§ Work task
Return every record below exactly.
++++++++++++++++++++
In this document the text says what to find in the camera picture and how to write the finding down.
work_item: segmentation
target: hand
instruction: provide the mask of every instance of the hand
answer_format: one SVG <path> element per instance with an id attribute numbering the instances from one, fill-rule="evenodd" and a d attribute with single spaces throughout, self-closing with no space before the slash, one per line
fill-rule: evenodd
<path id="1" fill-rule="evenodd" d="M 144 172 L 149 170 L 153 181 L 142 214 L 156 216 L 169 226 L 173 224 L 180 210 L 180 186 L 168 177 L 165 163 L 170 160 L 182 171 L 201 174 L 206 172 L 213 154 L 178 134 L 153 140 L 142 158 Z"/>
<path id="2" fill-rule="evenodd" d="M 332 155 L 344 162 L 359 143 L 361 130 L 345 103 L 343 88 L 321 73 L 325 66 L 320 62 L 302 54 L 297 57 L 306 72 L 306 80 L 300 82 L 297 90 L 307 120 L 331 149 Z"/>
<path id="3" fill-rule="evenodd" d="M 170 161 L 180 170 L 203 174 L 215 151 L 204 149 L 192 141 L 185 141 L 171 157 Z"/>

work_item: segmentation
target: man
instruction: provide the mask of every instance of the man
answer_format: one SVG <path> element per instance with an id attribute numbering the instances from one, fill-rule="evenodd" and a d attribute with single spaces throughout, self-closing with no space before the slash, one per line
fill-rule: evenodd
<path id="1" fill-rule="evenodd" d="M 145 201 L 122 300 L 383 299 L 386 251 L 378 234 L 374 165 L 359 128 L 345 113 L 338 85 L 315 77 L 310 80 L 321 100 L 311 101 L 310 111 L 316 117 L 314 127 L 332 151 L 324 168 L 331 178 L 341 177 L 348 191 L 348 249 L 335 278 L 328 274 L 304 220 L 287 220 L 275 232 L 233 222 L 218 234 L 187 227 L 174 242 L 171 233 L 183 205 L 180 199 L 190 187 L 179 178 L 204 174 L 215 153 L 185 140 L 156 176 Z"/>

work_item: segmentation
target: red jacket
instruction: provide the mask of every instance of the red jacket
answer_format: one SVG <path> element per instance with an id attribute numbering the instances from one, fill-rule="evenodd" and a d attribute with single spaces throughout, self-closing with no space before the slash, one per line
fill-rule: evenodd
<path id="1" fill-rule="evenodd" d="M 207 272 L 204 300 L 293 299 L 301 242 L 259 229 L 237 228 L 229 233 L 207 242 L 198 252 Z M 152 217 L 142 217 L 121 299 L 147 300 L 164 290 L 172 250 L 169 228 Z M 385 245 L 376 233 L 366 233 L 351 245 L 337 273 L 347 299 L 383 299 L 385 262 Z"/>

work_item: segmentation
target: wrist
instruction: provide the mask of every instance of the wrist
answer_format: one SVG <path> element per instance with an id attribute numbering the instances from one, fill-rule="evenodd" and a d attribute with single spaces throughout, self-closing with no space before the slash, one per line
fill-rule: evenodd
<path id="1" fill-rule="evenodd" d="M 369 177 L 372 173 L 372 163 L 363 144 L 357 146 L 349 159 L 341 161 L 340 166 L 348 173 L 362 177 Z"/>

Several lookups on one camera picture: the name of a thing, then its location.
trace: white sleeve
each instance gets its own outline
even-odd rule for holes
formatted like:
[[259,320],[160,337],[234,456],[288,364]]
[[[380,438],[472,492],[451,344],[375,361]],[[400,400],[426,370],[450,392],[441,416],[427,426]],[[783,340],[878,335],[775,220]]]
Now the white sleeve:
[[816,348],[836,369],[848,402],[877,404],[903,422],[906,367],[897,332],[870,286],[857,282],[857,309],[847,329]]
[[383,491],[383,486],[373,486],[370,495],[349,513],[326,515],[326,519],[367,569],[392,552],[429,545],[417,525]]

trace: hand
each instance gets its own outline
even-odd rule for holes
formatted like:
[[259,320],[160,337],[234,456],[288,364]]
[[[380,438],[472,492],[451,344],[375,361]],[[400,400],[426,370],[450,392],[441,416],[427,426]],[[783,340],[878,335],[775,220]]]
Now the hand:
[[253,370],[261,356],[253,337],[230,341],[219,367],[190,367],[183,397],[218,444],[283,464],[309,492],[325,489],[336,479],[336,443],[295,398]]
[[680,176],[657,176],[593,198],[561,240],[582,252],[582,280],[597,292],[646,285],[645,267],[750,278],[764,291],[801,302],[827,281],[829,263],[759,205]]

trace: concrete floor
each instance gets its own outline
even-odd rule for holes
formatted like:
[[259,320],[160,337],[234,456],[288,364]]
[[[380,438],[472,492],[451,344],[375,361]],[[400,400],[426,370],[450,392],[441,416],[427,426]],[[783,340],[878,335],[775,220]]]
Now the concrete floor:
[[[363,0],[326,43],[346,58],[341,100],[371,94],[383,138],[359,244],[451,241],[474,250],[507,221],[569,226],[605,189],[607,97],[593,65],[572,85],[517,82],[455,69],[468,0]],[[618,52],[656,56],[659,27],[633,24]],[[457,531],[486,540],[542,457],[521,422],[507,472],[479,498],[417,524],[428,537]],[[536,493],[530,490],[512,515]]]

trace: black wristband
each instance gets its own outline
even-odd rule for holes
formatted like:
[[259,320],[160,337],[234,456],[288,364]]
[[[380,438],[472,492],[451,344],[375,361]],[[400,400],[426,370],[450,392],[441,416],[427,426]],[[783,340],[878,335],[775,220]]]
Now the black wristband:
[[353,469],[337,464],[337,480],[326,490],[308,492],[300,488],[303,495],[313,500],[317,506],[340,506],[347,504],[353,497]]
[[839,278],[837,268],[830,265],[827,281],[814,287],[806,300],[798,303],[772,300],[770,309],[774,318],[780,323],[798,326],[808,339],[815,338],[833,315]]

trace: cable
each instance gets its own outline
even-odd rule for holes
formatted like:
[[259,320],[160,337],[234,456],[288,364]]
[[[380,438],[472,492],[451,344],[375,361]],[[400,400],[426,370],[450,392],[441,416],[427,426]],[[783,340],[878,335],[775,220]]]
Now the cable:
++++++++++++++++++++
§ Response to this task
In this document the text says what to find in the camera picture and how to write the finding down.
work_item: segmentation
target: hand
instruction: provide the mask of every instance of the hand
answer_format: one SVG <path> element per instance with an id attribute numbering the instances from one, fill-rule="evenodd" and a d attribute with single spaces throughout, self-closing with no space before the slash, one per line
fill-rule: evenodd
<path id="1" fill-rule="evenodd" d="M 144 172 L 149 170 L 153 181 L 142 214 L 156 216 L 169 226 L 173 224 L 180 210 L 180 186 L 168 177 L 165 163 L 170 160 L 182 171 L 201 174 L 206 172 L 213 154 L 178 134 L 153 140 L 142 158 Z"/>
<path id="2" fill-rule="evenodd" d="M 332 155 L 344 162 L 359 143 L 361 130 L 345 103 L 343 88 L 321 73 L 325 66 L 320 62 L 302 54 L 297 57 L 306 72 L 306 80 L 300 82 L 297 90 L 307 120 L 331 149 Z"/>
<path id="3" fill-rule="evenodd" d="M 170 161 L 180 170 L 203 174 L 215 151 L 204 149 L 192 141 L 185 141 L 171 157 Z"/>

work_item: segmentation
target: man
instruction: provide the mask of every instance of the man
answer_format: one SVG <path> element per instance with an id attribute numbering the instances from one, fill-rule="evenodd" and a d attribute with single spaces throughout, self-closing with no space before the slash, one per line
fill-rule: evenodd
<path id="1" fill-rule="evenodd" d="M 145 201 L 122 300 L 383 299 L 386 251 L 378 234 L 374 165 L 359 128 L 345 113 L 338 85 L 315 77 L 310 80 L 321 100 L 311 101 L 310 111 L 316 117 L 314 127 L 332 151 L 324 168 L 331 178 L 341 177 L 348 191 L 348 249 L 335 278 L 328 274 L 304 220 L 287 220 L 275 232 L 233 222 L 218 234 L 187 227 L 174 242 L 171 233 L 183 205 L 180 199 L 190 187 L 179 178 L 204 174 L 215 153 L 185 140 L 156 176 Z"/>

work_item: segmentation
target: red jacket
instruction: provide the mask of every instance of the red jacket
answer_format: one SVG <path> element per instance with an id attribute numbering the instances from one, fill-rule="evenodd" and a d attribute with single spaces throughout, self-closing with no space before the slash, one per line
fill-rule: evenodd
<path id="1" fill-rule="evenodd" d="M 207 272 L 204 300 L 293 299 L 301 242 L 259 229 L 237 228 L 229 233 L 207 242 L 198 252 Z M 152 217 L 142 217 L 121 299 L 147 300 L 164 290 L 172 250 L 169 228 Z M 385 245 L 376 233 L 366 233 L 351 245 L 337 273 L 347 299 L 383 299 L 385 262 Z"/>

work_item: segmentation
target: wrist
instruction: provide the mask of every instance of the wrist
answer_format: one SVG <path> element per instance with an id attribute numbering the instances from one, fill-rule="evenodd" and a d attribute with single spaces throughout, self-closing with no space before the slash, one per line
fill-rule: evenodd
<path id="1" fill-rule="evenodd" d="M 369 177 L 372 173 L 372 163 L 363 144 L 357 146 L 349 159 L 341 161 L 340 166 L 348 173 L 362 177 Z"/>

Several lookups on one camera picture: the name of a thing, then its location.
trace: white sleeve
each instance gets its own outline
even-odd rule for holes
formatted like:
[[259,320],[160,337],[234,456],[288,364]]
[[[380,438],[472,492],[451,344],[375,361]],[[400,400],[426,370],[450,392],[441,416],[427,426]],[[783,340],[878,335],[775,220]]]
Now the white sleeve:
[[816,348],[836,369],[848,402],[877,404],[903,422],[906,367],[897,332],[870,286],[857,282],[857,309],[847,329]]
[[383,491],[383,486],[373,486],[370,495],[349,513],[326,515],[326,519],[367,569],[392,552],[429,545],[417,525]]

trace: hand
each instance gets its own outline
even-odd rule for holes
formatted like:
[[259,320],[160,337],[234,456],[288,364]]
[[[380,438],[472,492],[451,344],[375,361]],[[400,400],[426,370],[450,392],[441,416],[427,426]],[[783,340],[878,335],[775,220]]]
Now the hand:
[[253,370],[261,356],[253,337],[230,341],[219,367],[190,367],[183,397],[218,444],[283,464],[309,492],[325,489],[336,479],[336,443],[295,398]]
[[680,176],[657,176],[593,198],[561,240],[582,252],[582,280],[597,292],[646,285],[645,267],[750,278],[764,291],[801,302],[827,281],[829,263],[759,205]]

trace: concrete floor
each instance gets its own outline
even-odd rule for holes
formatted like:
[[259,320],[160,337],[234,456],[288,364]]
[[[380,438],[472,492],[451,344],[375,361]],[[400,400],[426,370],[450,392],[441,416],[427,426]],[[783,340],[878,335],[775,220]]]
Now the concrete floor:
[[[363,0],[326,43],[346,58],[341,100],[371,94],[383,138],[359,244],[451,241],[474,250],[507,221],[569,226],[605,189],[607,97],[593,65],[572,85],[517,82],[455,69],[468,0]],[[618,52],[656,56],[659,27],[633,24]],[[457,531],[486,540],[542,457],[521,422],[507,472],[479,498],[417,524],[428,537]],[[536,493],[530,490],[512,515]]]

trace: black wristband
each instance gets its own outline
even-odd rule for holes
formatted like:
[[259,320],[160,337],[234,456],[288,364]]
[[[380,438],[472,492],[451,344],[375,361]],[[400,400],[426,370],[450,392],[441,416],[427,426]],[[783,340],[878,335],[775,220]]]
Now the black wristband:
[[353,469],[337,464],[337,480],[326,490],[308,492],[300,488],[303,495],[313,500],[317,506],[340,506],[347,504],[353,497]]
[[839,278],[837,268],[830,265],[827,281],[814,287],[806,300],[798,303],[772,300],[770,309],[774,318],[780,323],[798,326],[808,339],[815,338],[833,315]]

trace: cable
each instance gets its own outline
even-odd rule for holes
formatted like:
[[259,320],[160,337],[234,456],[288,364]]
[[[380,438],[472,492],[451,344],[375,361]],[[400,400],[426,370],[450,392],[441,416],[427,426]],[[783,340],[878,335],[775,220]]]
Now the cable:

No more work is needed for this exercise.